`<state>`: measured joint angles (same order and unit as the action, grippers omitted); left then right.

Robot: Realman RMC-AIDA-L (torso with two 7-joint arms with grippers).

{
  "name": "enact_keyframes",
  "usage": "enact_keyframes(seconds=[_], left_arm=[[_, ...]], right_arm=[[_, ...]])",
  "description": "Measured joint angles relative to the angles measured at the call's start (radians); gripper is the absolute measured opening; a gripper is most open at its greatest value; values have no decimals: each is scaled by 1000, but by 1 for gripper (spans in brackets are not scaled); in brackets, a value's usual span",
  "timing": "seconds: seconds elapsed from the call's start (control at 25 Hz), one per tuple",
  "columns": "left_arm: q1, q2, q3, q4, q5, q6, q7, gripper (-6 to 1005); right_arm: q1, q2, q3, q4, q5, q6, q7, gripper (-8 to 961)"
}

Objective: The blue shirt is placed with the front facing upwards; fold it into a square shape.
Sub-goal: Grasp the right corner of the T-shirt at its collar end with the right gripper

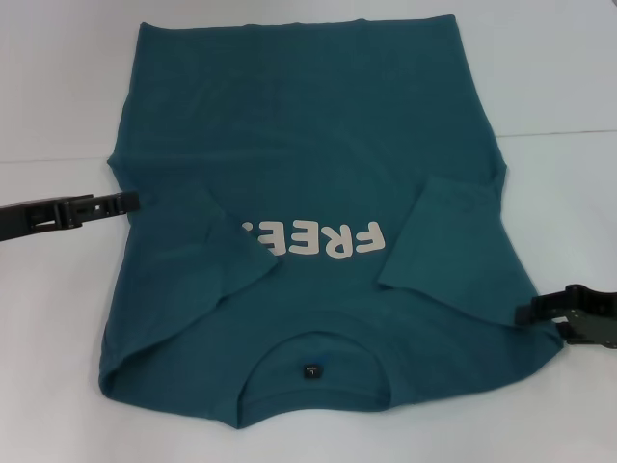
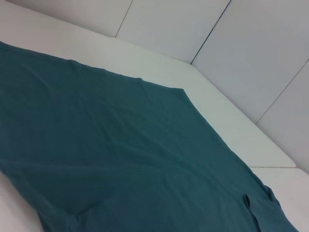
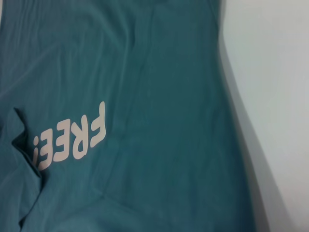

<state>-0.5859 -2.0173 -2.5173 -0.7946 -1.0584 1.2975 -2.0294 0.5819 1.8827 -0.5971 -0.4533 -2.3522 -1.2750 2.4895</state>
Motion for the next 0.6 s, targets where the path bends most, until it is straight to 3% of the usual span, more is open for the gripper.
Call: enact_keyframes(seconds=[0.24,0.6], left_arm=[[-3,-1,0,6,0,0,0,900],[-5,-1,0,8,0,-10,0,900]], right_arm=[[0,-2,0,1,1,9,0,493],[3,7,0,3,0,13,-1,393]])
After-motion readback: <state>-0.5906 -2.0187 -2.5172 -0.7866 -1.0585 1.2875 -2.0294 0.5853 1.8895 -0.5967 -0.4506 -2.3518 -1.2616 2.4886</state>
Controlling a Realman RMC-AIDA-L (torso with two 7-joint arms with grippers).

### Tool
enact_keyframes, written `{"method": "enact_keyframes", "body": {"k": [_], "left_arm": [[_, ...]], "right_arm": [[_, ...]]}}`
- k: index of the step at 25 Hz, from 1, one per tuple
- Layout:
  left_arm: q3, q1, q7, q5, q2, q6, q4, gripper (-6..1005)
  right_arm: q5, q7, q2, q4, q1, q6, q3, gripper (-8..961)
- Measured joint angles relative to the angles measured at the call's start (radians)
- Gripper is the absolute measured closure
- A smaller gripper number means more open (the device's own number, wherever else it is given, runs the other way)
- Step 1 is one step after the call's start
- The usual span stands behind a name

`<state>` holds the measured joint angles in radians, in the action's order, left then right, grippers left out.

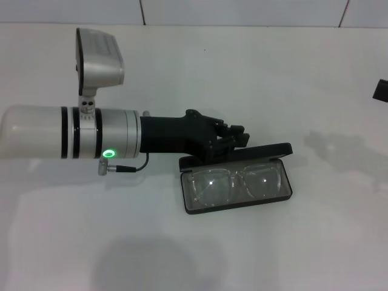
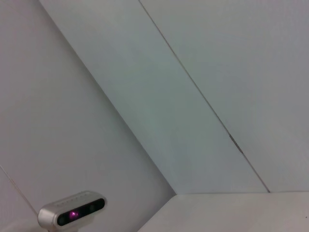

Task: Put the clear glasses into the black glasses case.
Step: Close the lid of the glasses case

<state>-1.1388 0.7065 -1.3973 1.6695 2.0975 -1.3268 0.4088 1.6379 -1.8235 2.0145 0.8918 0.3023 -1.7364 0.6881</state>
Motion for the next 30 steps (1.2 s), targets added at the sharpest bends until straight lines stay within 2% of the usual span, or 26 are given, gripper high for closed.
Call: {"method": "enact_keyframes", "body": {"k": [6, 15, 24, 30], "left_arm": [[-0.017, 0.001, 0.009, -0.003, 0.003, 0.029, -0.011, 832], [-0.149, 0.014, -0.004, -0.071, 0.005, 0.106, -0.013, 834], [-0.195, 0.016, -0.007, -0.073, 0.004, 0.082, -0.008, 835], [-0.282, 0.016, 0.003, -0.082, 0.006, 0.078, -0.004, 836]], "right_arm": [[0.004, 0.005, 0.000, -0.017, 0.017, -0.003, 0.000, 760], [0.004, 0.016, -0.001, -0.038, 0.022, -0.005, -0.001, 754], [0.004, 0.030, -0.001, -0.058, 0.023, 0.000, -0.007, 748], [0.003, 0.033, -0.002, -0.065, 0.024, 0.003, -0.011, 743]]}}
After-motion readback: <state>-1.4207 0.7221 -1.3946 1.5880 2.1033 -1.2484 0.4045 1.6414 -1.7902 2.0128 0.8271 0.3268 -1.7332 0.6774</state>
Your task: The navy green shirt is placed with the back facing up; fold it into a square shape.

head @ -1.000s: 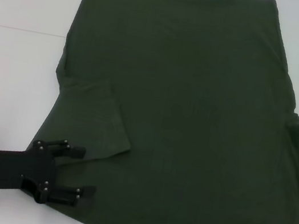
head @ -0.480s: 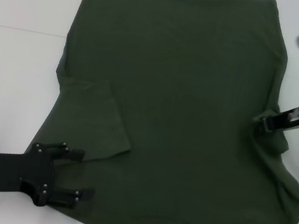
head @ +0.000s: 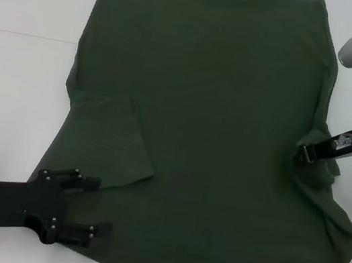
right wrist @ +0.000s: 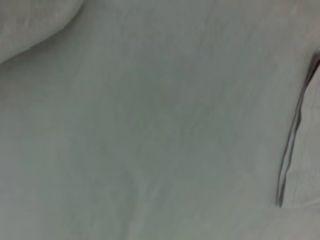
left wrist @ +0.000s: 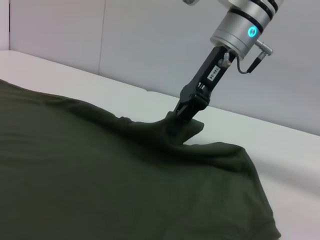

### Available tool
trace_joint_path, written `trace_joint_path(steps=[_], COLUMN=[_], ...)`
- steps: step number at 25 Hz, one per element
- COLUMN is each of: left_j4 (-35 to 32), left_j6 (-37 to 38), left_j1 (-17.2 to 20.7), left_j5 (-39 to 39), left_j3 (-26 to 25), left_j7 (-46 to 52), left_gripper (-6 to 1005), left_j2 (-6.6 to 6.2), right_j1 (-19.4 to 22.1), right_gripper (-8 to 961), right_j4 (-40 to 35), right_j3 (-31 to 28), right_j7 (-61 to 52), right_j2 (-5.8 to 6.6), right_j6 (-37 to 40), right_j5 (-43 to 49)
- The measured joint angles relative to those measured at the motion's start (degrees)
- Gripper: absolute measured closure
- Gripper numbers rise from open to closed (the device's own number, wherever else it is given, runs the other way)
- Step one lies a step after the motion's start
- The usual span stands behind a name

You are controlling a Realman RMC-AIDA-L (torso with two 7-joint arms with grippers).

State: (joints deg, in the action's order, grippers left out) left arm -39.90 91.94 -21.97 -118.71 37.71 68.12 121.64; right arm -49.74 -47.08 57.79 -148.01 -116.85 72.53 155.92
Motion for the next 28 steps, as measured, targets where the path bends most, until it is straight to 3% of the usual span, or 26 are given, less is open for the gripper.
trace_joint_path(steps=[6, 10, 16, 19, 24, 28], left_j4=[0.0, -0.1, 0.0, 0.0, 0.0, 0.0], left_j6=[0.2, 0.2, 0.1, 0.1, 0.2, 0.3], left_j1=[0.0, -0.1, -0.2, -0.1, -0.1, -0.2], left_j5=[0.0, -0.1, -0.1, 0.2, 0.4, 0.4], left_j3=[0.0, 0.0, 0.0, 0.0, -1.0, -1.5], left_j7=[0.1, 0.5, 0.5, 0.6, 0.6, 0.6], left_gripper=[91, 91, 91, 91, 92, 92], left_j2=[0.0, 0.0, 0.03, 0.03, 0.0, 0.03], right_j1=[0.0, 0.9, 4.7, 7.6, 15.9, 22.6], right_gripper=[923, 752, 553, 460, 282, 192], right_j4=[0.1, 0.4, 1.7, 3.7, 10.4, 17.8], right_j3=[-3.4, -7.5, -12.8, -17.0, -26.4, -33.2], right_j7=[-0.1, 0.7, 4.5, 8.3, 15.0, 21.1], right_j2=[0.03, 0.47, 2.35, 3.38, 4.85, 5.12], right_j6=[4.4, 7.0, 8.6, 10.0, 10.6, 10.1], right_j5=[-1.4, -5.5, -16.9, -24.4, -37.0, -44.6])
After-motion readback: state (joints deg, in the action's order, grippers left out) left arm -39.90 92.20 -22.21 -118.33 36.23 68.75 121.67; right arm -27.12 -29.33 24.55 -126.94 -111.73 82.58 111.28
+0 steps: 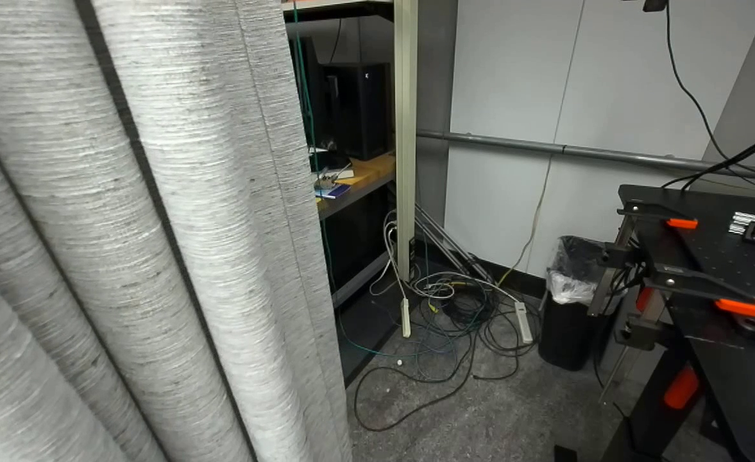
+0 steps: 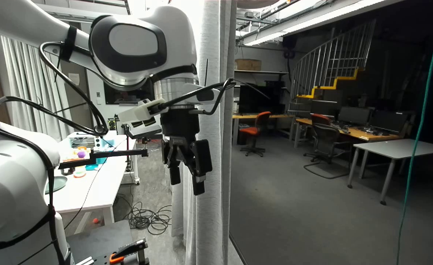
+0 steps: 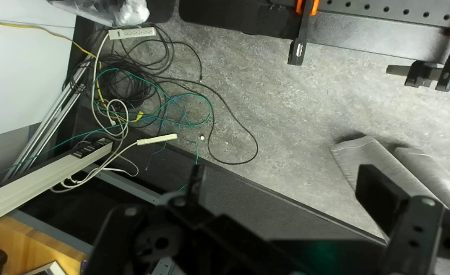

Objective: Draw the curtain

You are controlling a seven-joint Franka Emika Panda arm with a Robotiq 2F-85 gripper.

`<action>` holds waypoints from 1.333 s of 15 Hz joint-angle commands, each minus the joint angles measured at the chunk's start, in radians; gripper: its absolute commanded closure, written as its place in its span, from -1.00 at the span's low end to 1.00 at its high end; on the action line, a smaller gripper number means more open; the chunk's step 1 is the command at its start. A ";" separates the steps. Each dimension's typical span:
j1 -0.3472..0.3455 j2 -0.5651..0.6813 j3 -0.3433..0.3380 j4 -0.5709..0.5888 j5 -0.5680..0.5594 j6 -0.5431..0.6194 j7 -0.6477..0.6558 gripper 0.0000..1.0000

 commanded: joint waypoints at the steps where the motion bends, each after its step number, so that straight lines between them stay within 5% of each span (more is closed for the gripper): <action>1: 0.027 0.030 -0.020 0.016 0.003 0.011 -0.001 -1.00; 12: 0.178 0.324 0.029 0.142 0.029 0.273 -0.042 -1.00; 20: 0.247 0.560 0.023 0.311 0.228 0.497 -0.078 -1.00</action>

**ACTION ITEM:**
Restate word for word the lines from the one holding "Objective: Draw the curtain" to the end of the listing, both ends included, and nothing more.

**WRITTEN RESPONSE:**
Objective: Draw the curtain

You are controlling a seven-joint Franka Emika Panda arm with a Robotiq 2F-85 gripper.

`<action>` holds waypoints from 1.333 s of 15 Hz joint-angle commands, each minus the joint angles measured at the chunk's start, in radians; gripper: its absolute commanded closure, written as its place in its span, from -1.00 at the span's low end to 1.00 at its high end; on the action line, a smaller gripper number means more open; the chunk's step 1 is the command at its start. A ";" separates the steps. Each dimension's typical span:
j1 -0.3472..0.3455 j2 -0.5651..0.6813 j3 -0.3433..0.3380 j4 -0.5709..0.5888 j5 -0.5680..0.5594 j6 -0.5431..0.6194 j7 -0.6477..0.6558 gripper 0.0000..1.0000

 commanded: joint waypoints at the steps where the motion bends, each after its step number, so that straight lines between them stay within 5% of each span (more is closed for the gripper): <action>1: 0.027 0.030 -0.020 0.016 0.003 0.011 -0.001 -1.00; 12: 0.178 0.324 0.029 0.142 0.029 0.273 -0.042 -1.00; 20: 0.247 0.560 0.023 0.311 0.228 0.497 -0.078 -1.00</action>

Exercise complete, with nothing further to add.